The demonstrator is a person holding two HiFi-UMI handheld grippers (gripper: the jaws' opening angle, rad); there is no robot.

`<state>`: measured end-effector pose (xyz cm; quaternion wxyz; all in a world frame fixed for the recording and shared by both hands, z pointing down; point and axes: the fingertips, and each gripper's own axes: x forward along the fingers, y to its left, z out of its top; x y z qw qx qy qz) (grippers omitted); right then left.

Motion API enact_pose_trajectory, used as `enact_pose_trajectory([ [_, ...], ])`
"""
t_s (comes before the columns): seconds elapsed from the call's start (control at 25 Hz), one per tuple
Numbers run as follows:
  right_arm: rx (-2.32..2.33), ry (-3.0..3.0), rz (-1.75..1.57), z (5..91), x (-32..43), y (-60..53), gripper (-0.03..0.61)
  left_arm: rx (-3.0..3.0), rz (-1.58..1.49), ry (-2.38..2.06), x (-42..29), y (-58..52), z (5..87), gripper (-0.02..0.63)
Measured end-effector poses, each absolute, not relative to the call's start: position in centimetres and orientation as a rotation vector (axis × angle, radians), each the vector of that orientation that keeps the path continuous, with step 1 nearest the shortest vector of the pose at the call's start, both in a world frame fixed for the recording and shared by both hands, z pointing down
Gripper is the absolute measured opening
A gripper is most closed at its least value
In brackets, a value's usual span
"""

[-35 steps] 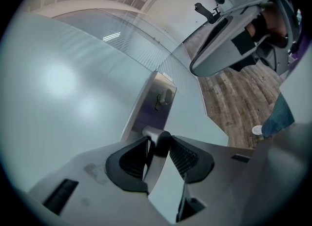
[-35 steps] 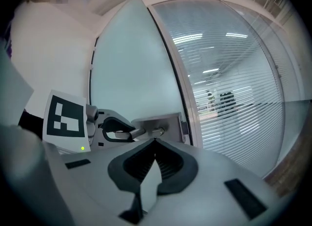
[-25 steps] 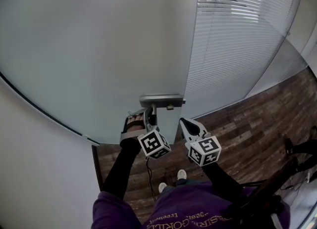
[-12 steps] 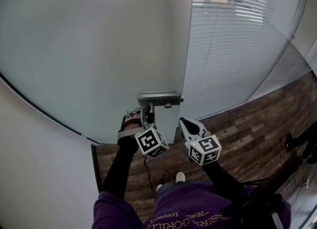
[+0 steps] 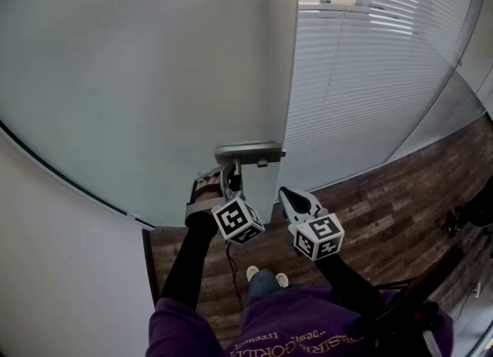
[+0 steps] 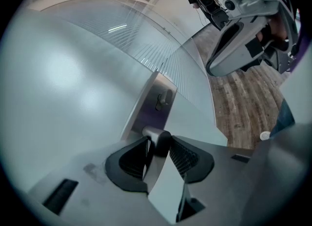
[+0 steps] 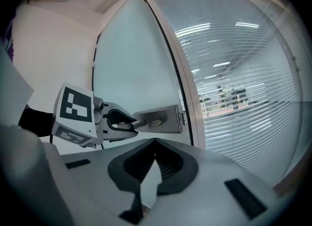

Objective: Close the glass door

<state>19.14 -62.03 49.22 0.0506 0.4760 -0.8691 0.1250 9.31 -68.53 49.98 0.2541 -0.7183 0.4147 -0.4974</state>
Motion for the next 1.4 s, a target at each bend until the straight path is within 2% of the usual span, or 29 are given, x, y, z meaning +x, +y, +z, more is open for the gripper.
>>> enact_pose_trajectory([
  [0.92,1.603,-2.563,0.418,52.1,17.3,-67.8,-0.009,-1.934,-1.382,1.211,8.7,-74.0,52.5,0.127],
  [1.4,1.658,-2.539,0.414,51.1,16.2,-68.1,-0.009,-1.921,-1.412,1.235,8.3,-75.7,51.2,0.127],
])
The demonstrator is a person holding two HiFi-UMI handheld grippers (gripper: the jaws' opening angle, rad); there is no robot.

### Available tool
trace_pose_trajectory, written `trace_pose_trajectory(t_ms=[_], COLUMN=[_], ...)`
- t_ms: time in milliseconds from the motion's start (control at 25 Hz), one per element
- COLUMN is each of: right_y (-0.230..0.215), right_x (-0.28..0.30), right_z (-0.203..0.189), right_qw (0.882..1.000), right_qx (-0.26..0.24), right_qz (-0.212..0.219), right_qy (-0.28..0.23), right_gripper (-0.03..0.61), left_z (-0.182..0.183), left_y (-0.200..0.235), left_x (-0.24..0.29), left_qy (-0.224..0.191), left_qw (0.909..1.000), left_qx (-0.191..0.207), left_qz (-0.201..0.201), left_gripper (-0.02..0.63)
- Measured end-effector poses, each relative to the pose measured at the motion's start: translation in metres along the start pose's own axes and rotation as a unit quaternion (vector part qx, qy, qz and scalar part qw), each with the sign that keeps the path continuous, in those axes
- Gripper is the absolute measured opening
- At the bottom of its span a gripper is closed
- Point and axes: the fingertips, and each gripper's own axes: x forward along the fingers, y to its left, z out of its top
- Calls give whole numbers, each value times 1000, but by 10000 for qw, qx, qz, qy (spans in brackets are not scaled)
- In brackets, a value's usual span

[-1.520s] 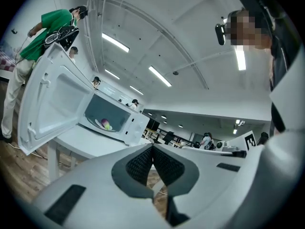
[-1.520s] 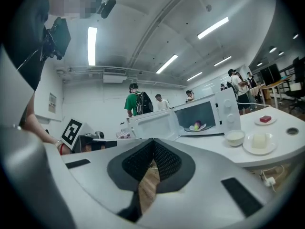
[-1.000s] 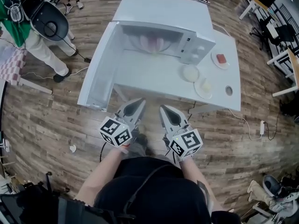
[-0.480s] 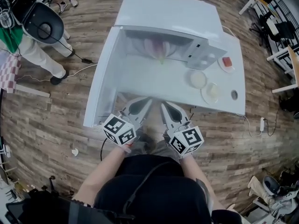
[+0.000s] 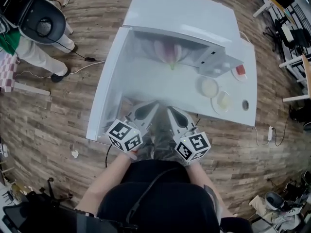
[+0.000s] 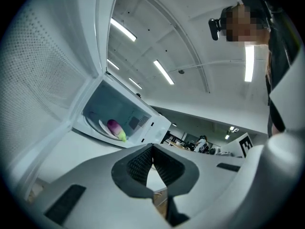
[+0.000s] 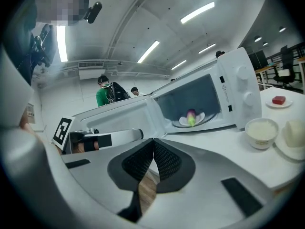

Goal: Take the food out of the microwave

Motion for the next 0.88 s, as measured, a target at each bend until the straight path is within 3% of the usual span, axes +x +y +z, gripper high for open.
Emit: trace_pose_trajectory(t_ms=[520,880], right_y=[-47,-112], right_x=[61,80], right_z=[40,48], right_qw=[9994,9989], right_qx=[-70,287], right_qz=[329,-327], right_qy=[119,187], right_gripper=[20,20], left_z=[23,24], left_y=[40,75], left_x=[59,87], left_qy=[25,116], left_qw=[9997,9980], left_qx=[-9,-277], left_qz=[263,561], left_gripper=[11,12])
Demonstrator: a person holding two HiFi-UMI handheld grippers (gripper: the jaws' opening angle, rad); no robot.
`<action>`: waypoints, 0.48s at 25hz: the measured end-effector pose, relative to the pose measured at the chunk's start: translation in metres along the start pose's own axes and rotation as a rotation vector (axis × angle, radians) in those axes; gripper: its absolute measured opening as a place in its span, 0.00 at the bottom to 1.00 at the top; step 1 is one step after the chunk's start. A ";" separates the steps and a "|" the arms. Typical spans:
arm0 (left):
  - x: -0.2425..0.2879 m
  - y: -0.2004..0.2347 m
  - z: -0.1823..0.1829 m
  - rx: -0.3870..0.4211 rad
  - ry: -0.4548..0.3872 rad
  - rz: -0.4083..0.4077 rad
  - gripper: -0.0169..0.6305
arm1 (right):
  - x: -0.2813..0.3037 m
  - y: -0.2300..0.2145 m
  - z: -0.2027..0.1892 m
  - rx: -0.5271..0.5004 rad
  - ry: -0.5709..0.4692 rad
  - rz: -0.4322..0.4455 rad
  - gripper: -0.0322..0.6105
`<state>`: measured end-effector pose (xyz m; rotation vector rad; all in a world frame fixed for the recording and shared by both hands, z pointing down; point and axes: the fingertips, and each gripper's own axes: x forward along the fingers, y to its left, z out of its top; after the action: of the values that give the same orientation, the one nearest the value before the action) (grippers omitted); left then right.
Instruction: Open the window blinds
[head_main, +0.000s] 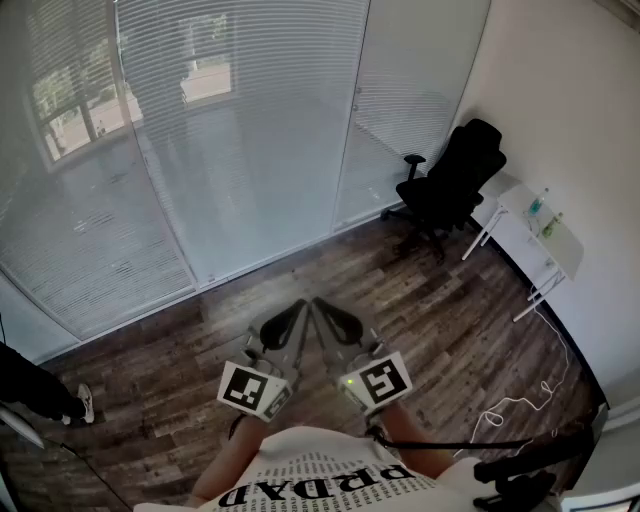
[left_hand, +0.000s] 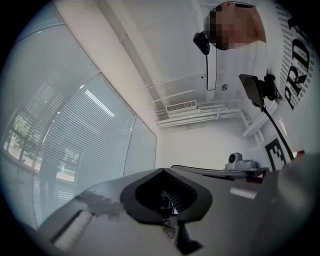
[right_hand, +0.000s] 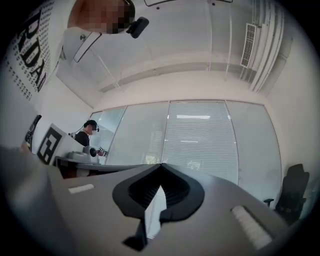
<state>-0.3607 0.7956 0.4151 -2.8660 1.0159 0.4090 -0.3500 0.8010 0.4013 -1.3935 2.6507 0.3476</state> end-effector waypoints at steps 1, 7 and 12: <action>0.002 0.001 0.000 0.001 -0.005 -0.001 0.01 | 0.001 -0.002 0.000 -0.003 -0.002 0.000 0.06; 0.010 0.003 -0.003 -0.015 0.000 0.004 0.01 | 0.004 -0.009 -0.001 -0.007 -0.002 -0.003 0.05; 0.010 0.004 0.000 -0.012 -0.004 -0.019 0.01 | 0.004 -0.012 0.002 0.022 -0.040 -0.056 0.05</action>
<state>-0.3557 0.7860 0.4128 -2.8819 0.9886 0.4211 -0.3422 0.7920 0.3968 -1.4356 2.5702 0.3350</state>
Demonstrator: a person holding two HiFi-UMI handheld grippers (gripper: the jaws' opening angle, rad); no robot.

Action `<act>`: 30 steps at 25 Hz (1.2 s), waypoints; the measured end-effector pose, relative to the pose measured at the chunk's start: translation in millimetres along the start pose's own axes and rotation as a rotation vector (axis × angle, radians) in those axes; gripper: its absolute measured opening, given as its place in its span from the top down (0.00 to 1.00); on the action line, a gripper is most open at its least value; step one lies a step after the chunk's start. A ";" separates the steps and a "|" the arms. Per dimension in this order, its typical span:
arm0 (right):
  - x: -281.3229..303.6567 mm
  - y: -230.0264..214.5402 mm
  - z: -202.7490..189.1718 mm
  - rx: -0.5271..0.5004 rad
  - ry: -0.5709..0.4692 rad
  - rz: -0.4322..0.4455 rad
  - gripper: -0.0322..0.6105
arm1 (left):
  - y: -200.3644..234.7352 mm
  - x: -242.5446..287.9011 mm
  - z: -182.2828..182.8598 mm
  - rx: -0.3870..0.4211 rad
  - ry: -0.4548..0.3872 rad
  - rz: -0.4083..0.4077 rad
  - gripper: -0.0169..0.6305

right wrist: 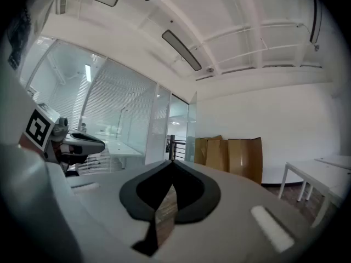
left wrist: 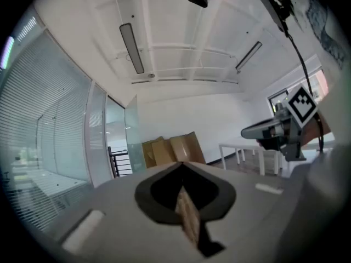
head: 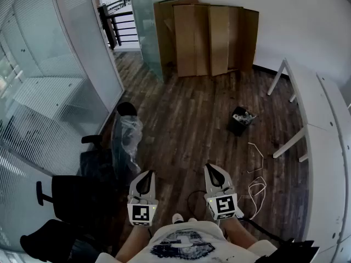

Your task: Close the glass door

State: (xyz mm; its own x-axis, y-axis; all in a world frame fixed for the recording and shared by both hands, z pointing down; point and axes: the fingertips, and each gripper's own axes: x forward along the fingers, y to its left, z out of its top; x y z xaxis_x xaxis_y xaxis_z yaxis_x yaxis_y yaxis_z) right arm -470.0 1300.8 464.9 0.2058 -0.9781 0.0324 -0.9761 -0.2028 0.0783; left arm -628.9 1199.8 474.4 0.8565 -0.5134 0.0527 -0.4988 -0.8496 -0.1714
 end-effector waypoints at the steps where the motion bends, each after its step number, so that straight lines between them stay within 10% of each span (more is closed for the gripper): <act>1: 5.5 3.0 0.9 -0.006 0.000 0.004 0.94 | 5.2 2.5 -4.9 0.014 -0.007 0.007 0.97; 30: 148.3 -124.6 -31.1 0.039 -0.029 0.034 0.94 | 29.4 184.2 5.5 0.109 0.009 0.074 0.97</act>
State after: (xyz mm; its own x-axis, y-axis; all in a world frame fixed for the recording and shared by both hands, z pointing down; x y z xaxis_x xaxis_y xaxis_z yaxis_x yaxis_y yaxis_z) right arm -315.7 1182.5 490.9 0.1711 -0.9852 0.0051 -0.9845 -0.1708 0.0391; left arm -485.0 1080.9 473.6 0.8165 -0.5756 0.0451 -0.5426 -0.7917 -0.2809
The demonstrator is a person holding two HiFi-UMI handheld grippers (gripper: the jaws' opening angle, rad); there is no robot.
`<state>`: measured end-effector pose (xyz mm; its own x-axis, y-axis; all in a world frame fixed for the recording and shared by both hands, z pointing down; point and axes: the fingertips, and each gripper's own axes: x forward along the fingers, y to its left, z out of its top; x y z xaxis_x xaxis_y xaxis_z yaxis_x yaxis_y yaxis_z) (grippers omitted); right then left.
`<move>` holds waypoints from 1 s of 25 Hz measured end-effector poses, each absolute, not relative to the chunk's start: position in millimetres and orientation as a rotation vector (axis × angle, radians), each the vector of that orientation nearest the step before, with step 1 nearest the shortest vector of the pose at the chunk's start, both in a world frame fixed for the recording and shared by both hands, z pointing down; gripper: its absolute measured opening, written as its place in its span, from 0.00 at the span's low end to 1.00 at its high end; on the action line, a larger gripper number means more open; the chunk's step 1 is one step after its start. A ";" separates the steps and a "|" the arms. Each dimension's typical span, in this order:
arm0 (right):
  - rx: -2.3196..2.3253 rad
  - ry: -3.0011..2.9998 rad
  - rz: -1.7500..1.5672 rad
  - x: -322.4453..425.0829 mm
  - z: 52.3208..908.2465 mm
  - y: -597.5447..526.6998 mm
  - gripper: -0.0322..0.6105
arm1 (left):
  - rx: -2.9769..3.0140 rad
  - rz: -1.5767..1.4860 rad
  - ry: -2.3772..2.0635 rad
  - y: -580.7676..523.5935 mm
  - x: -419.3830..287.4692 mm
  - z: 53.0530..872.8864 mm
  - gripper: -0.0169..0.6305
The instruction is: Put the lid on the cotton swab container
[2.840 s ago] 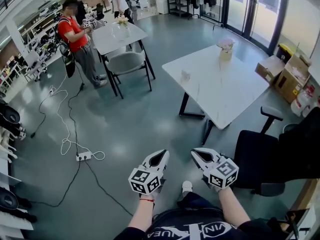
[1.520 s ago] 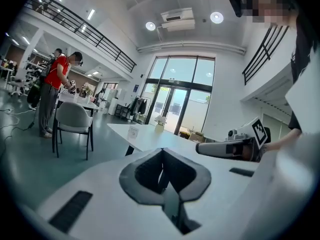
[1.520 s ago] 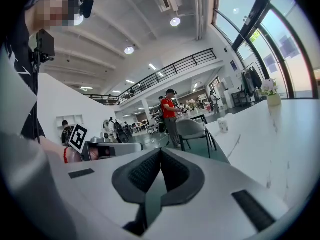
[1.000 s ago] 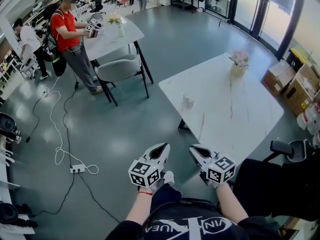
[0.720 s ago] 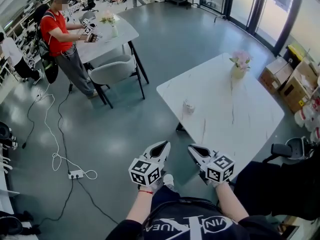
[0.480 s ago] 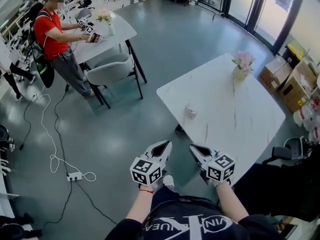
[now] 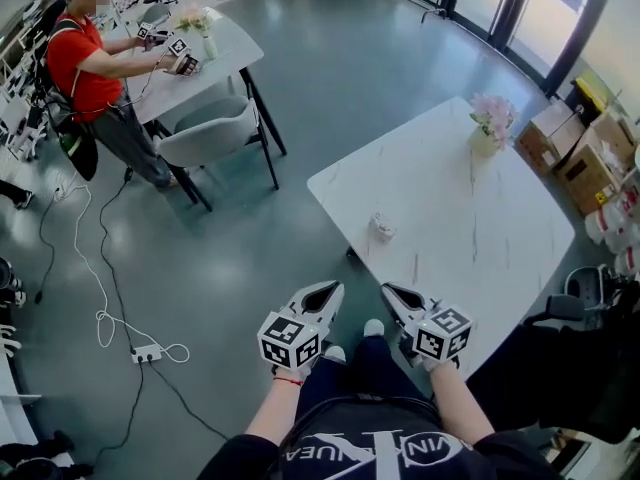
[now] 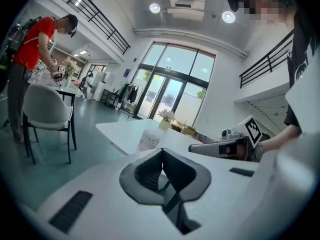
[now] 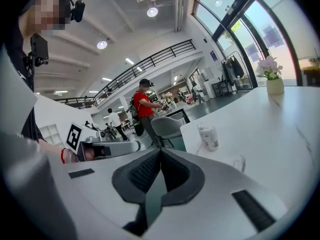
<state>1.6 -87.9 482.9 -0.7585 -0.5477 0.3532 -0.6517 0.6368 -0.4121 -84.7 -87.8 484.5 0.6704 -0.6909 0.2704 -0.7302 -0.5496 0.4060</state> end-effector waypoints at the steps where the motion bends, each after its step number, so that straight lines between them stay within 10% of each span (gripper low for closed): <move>1: 0.996 -2.656 0.793 5.9 486.4 -94.2 0.05 | 2.394 0.110 -1.089 -94.5 -79.8 488.5 0.04; 25: 1.152 -2.545 0.978 94.3 539.5 -258.3 0.05 | 2.344 0.314 -0.973 -223.0 -28.0 535.4 0.04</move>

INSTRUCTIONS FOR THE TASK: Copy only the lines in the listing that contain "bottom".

TASK OUTPUT:
- At the bottom of its span a gripper is closed
`<action>`: waypoints, 0.48s at 25hz: the measured end-effector pose, relative to the pose measured at the chunk's start: translation in metres along the start pose's own axes and rotation as a rotation vector (axis × angle, radians) in those axes; gripper: its absolute measured opening as a place in its span, 0.00 at the bottom to 1.00 at the top; step 1 is one step after the chunk's start. A ";" separates the steps and a "|" the arms. Typical spans:

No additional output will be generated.